Face aux craintes du consommateur en terme de résidus d'antibiotiques dans les denrées alimentaires, les solutions dites alternatives ont fait leur apparition dans les élevages porcins. Une étude menée en 2007 auprès de 20 producteurs des Pays de la Loire a souligné le besoin de références objectives préalables au développement de ces produits.

Additifs ou suppléments nutritionnels

Leur utilisation est la pratique la plus répandue en élevage (80 %). Généralement à base de plantes, ces additifs sont distribués aux truies pour prévenir des pathologies chroniques (troubles urinaires) ou sécuriser des périodes à risque (mise bas, sevrage). Ne relevant pas du domaine vétérinaire, ces produits et leurs conseils d'emploi sont principalement diffusés par le biais de sociétés commerciales.

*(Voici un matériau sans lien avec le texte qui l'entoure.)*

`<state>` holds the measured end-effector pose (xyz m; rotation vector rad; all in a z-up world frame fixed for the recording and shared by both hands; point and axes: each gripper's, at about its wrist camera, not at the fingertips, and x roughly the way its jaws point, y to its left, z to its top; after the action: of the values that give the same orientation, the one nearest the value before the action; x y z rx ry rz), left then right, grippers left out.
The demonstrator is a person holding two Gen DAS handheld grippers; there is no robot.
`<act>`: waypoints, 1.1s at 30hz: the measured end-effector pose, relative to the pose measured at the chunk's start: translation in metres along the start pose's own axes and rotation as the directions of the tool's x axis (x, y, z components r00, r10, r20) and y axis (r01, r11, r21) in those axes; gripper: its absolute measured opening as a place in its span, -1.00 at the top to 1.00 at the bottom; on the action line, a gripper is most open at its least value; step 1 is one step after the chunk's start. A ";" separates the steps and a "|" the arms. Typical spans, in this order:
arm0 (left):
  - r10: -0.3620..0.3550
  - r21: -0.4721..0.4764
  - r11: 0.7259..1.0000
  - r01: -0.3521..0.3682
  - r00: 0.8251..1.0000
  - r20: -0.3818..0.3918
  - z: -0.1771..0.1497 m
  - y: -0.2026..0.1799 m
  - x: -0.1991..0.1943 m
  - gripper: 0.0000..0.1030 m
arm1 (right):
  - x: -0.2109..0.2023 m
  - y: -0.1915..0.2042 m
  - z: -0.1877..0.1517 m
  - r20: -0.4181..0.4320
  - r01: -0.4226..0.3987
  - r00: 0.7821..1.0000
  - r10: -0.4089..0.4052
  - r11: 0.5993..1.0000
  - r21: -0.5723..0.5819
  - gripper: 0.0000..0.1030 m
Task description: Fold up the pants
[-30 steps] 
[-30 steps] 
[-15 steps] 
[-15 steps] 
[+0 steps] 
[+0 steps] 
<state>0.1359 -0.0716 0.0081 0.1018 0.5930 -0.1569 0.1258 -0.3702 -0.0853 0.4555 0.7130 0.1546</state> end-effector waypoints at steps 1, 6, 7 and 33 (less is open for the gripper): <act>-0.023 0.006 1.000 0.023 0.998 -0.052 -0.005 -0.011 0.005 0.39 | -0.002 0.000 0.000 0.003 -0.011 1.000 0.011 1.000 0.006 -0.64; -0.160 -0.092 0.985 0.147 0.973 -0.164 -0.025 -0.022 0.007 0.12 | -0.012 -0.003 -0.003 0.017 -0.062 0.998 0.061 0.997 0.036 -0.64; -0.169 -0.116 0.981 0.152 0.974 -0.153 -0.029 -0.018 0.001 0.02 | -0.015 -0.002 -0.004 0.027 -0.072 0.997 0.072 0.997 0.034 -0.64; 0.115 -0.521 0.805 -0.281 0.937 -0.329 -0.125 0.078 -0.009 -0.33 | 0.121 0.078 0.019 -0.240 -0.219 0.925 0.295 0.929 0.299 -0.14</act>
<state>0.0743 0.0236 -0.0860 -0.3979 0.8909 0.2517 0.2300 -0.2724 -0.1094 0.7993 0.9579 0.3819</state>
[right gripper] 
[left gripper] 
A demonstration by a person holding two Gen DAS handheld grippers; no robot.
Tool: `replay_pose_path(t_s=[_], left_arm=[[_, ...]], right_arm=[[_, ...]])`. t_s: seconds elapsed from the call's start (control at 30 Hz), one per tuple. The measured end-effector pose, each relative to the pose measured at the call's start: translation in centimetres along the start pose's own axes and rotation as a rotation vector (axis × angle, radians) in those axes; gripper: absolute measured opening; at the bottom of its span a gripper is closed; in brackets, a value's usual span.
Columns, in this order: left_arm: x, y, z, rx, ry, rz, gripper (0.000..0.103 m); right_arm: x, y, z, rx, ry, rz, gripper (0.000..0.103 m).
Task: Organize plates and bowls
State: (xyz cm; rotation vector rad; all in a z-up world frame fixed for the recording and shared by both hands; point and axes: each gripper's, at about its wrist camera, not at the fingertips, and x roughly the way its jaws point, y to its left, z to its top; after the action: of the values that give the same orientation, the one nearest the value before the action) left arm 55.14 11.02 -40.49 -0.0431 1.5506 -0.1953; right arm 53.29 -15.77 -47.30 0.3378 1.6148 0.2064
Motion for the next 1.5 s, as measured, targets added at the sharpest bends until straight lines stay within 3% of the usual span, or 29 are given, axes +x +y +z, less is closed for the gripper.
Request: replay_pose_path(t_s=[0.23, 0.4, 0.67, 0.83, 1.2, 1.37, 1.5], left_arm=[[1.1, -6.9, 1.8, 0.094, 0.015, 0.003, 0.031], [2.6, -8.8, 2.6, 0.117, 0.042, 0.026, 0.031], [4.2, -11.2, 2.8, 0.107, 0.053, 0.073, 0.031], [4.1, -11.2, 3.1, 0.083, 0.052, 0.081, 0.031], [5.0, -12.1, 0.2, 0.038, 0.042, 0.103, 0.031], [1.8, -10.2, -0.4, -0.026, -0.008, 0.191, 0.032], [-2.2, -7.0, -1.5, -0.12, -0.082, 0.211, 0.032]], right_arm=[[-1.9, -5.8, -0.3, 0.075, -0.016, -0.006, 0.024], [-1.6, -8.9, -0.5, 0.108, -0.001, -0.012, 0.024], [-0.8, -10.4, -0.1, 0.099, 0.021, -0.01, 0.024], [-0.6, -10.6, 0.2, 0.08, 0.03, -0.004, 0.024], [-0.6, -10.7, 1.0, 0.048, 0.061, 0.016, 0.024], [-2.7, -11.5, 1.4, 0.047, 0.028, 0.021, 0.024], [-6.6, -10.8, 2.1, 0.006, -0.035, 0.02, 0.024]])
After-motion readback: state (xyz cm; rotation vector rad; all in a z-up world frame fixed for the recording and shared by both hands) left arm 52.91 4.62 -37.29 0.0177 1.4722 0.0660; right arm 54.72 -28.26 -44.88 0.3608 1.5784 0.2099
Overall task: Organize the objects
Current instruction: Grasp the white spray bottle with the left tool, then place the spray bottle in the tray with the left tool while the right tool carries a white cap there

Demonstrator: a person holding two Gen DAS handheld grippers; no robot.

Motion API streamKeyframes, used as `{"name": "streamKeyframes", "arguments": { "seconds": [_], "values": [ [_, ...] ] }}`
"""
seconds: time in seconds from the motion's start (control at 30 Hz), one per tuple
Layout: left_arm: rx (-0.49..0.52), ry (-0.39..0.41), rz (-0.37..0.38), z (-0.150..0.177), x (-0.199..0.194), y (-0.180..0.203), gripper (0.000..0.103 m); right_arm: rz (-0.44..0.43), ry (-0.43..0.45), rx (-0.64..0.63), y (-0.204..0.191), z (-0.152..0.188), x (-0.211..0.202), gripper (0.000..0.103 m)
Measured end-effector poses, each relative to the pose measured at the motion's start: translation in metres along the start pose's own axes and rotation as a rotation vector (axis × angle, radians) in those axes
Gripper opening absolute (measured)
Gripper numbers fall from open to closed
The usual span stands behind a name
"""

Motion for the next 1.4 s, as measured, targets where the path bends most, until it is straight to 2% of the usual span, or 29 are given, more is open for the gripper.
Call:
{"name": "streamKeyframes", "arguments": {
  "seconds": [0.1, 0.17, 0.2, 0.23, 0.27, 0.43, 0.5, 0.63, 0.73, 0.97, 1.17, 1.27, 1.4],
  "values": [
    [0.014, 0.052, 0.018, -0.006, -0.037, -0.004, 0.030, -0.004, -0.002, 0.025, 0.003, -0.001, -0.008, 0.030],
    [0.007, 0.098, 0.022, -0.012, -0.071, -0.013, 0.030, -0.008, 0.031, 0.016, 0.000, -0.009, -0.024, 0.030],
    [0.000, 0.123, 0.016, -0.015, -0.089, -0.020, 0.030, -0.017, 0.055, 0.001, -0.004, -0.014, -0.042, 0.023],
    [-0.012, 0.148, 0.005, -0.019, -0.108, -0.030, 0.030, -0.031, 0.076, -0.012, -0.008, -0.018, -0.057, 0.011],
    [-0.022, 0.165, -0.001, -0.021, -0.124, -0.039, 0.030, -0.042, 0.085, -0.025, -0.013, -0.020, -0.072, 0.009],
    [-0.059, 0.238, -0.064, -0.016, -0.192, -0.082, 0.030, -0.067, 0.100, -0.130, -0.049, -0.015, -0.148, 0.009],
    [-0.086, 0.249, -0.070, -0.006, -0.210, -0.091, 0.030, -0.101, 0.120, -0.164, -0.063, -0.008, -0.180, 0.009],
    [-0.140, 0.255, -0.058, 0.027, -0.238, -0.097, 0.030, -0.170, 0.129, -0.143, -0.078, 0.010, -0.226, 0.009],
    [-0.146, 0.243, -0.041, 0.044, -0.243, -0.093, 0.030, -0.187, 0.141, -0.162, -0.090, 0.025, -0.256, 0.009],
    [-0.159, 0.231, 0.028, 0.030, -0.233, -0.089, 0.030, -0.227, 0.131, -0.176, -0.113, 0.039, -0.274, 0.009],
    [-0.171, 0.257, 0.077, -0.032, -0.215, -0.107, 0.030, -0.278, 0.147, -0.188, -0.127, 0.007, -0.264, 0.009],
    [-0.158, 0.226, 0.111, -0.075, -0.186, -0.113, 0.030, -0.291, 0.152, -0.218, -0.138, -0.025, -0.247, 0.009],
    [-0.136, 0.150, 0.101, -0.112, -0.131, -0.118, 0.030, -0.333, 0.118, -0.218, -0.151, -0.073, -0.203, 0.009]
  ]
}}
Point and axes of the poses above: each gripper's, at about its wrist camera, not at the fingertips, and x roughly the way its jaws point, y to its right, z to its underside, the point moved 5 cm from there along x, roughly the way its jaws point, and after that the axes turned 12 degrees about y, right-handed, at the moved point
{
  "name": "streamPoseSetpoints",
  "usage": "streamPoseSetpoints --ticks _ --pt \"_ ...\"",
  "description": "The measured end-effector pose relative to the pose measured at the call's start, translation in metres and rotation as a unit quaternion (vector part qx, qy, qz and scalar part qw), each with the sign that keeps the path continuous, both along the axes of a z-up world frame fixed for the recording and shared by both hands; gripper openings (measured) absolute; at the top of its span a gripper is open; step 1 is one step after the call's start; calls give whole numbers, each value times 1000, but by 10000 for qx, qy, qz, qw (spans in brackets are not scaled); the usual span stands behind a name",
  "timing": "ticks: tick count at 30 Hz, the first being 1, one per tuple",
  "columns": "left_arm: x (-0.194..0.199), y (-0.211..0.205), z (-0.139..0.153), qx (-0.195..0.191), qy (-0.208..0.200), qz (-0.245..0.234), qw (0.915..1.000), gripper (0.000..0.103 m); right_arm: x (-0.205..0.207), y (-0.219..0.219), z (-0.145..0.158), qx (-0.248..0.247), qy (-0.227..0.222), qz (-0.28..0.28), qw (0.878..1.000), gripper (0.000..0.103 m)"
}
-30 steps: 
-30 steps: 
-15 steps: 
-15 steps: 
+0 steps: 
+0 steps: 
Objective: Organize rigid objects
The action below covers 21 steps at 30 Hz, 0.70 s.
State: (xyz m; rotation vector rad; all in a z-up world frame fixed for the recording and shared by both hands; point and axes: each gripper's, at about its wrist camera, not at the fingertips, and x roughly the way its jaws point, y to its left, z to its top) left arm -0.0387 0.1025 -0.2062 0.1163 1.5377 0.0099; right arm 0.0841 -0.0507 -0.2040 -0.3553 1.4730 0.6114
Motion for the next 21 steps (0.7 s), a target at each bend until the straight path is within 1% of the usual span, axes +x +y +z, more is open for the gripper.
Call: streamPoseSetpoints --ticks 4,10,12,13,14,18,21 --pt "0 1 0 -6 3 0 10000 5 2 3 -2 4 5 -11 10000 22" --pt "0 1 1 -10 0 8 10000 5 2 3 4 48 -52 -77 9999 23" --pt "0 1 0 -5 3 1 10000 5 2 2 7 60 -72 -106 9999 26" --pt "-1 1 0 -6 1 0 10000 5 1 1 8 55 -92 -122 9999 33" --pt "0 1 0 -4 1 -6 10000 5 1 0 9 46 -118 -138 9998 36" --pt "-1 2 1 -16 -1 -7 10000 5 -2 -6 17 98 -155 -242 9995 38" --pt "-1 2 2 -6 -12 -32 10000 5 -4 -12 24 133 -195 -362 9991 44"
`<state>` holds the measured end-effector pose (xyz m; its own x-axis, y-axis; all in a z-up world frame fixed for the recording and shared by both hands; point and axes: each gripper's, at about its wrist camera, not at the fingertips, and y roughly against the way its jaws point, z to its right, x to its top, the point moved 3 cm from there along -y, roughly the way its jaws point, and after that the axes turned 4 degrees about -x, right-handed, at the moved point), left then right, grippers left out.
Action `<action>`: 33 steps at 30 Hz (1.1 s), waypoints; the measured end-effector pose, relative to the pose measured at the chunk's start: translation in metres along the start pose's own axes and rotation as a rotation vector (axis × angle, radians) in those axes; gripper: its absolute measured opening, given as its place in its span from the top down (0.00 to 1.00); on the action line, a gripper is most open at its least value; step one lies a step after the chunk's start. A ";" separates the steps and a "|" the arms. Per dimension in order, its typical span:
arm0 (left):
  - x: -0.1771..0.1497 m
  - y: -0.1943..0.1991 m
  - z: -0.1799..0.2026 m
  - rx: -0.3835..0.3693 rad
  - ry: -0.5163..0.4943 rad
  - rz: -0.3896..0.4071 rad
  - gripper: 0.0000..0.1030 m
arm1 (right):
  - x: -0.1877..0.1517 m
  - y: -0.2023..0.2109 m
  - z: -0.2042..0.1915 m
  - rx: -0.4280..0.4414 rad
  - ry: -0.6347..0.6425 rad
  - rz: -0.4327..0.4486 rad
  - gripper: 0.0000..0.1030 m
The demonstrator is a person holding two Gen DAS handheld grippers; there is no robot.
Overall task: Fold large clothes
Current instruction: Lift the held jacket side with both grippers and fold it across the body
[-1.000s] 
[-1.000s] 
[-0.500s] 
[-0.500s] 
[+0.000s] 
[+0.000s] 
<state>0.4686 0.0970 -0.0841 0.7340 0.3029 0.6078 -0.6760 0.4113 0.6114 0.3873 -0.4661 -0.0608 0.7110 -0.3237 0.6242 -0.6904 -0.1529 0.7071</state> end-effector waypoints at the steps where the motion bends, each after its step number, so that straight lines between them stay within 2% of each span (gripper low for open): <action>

La voie nutritionnelle préventive est également explorée pour le porcelet. Ainsi, en 2009, l'intérêt d'augmenter le niveau de tryptophane dans l'aliment post sevrage a été étudié à la station expérimentale des Trinottières (49). En 2011, nous testerons l'effet de la distribution aux porcelets sous la mère de maïs grain humide additionné de kephir (lactobacilles et levures).

Homéopathie

Utilisée dans 30 % des élevages, elle fait l'objet d'un accompagnement par un vétérinaire spécialisé. Les triturations homéopathiques vétérinaires (THV) sont généralement employées dans un but curatif pour traiter les infections pulmonaires du porc charcutier. Le coût particulièrement faible des traitements est un atout. Toutefois, l'homéopathie requiert une adaptation des pratiques puisque l'éleveur doit passer de l'observation d'un lot de porcs au suivi individuel des animaux.

Aromathérapie

Elle est peu présente en élevage (5 %). Plusieurs questions persistent sur l'efficacité des huiles essentielles selon leur procédé d'extraction et sur les supports de traitement les plus adaptés. L'utilisation de l'eau de boisson comme support semble une possibilité intéressante mais qui pose des problèmes méthodologiques de solubilité et de stabilité des produits en fonction des caractéristiques physico-chimiques de l'eau. Une étude devrait être menée sur le sujet en 2011 par les Chambres d'agriculture en partenariat avec l'ITEPMAI (Institut des plantes médicinales).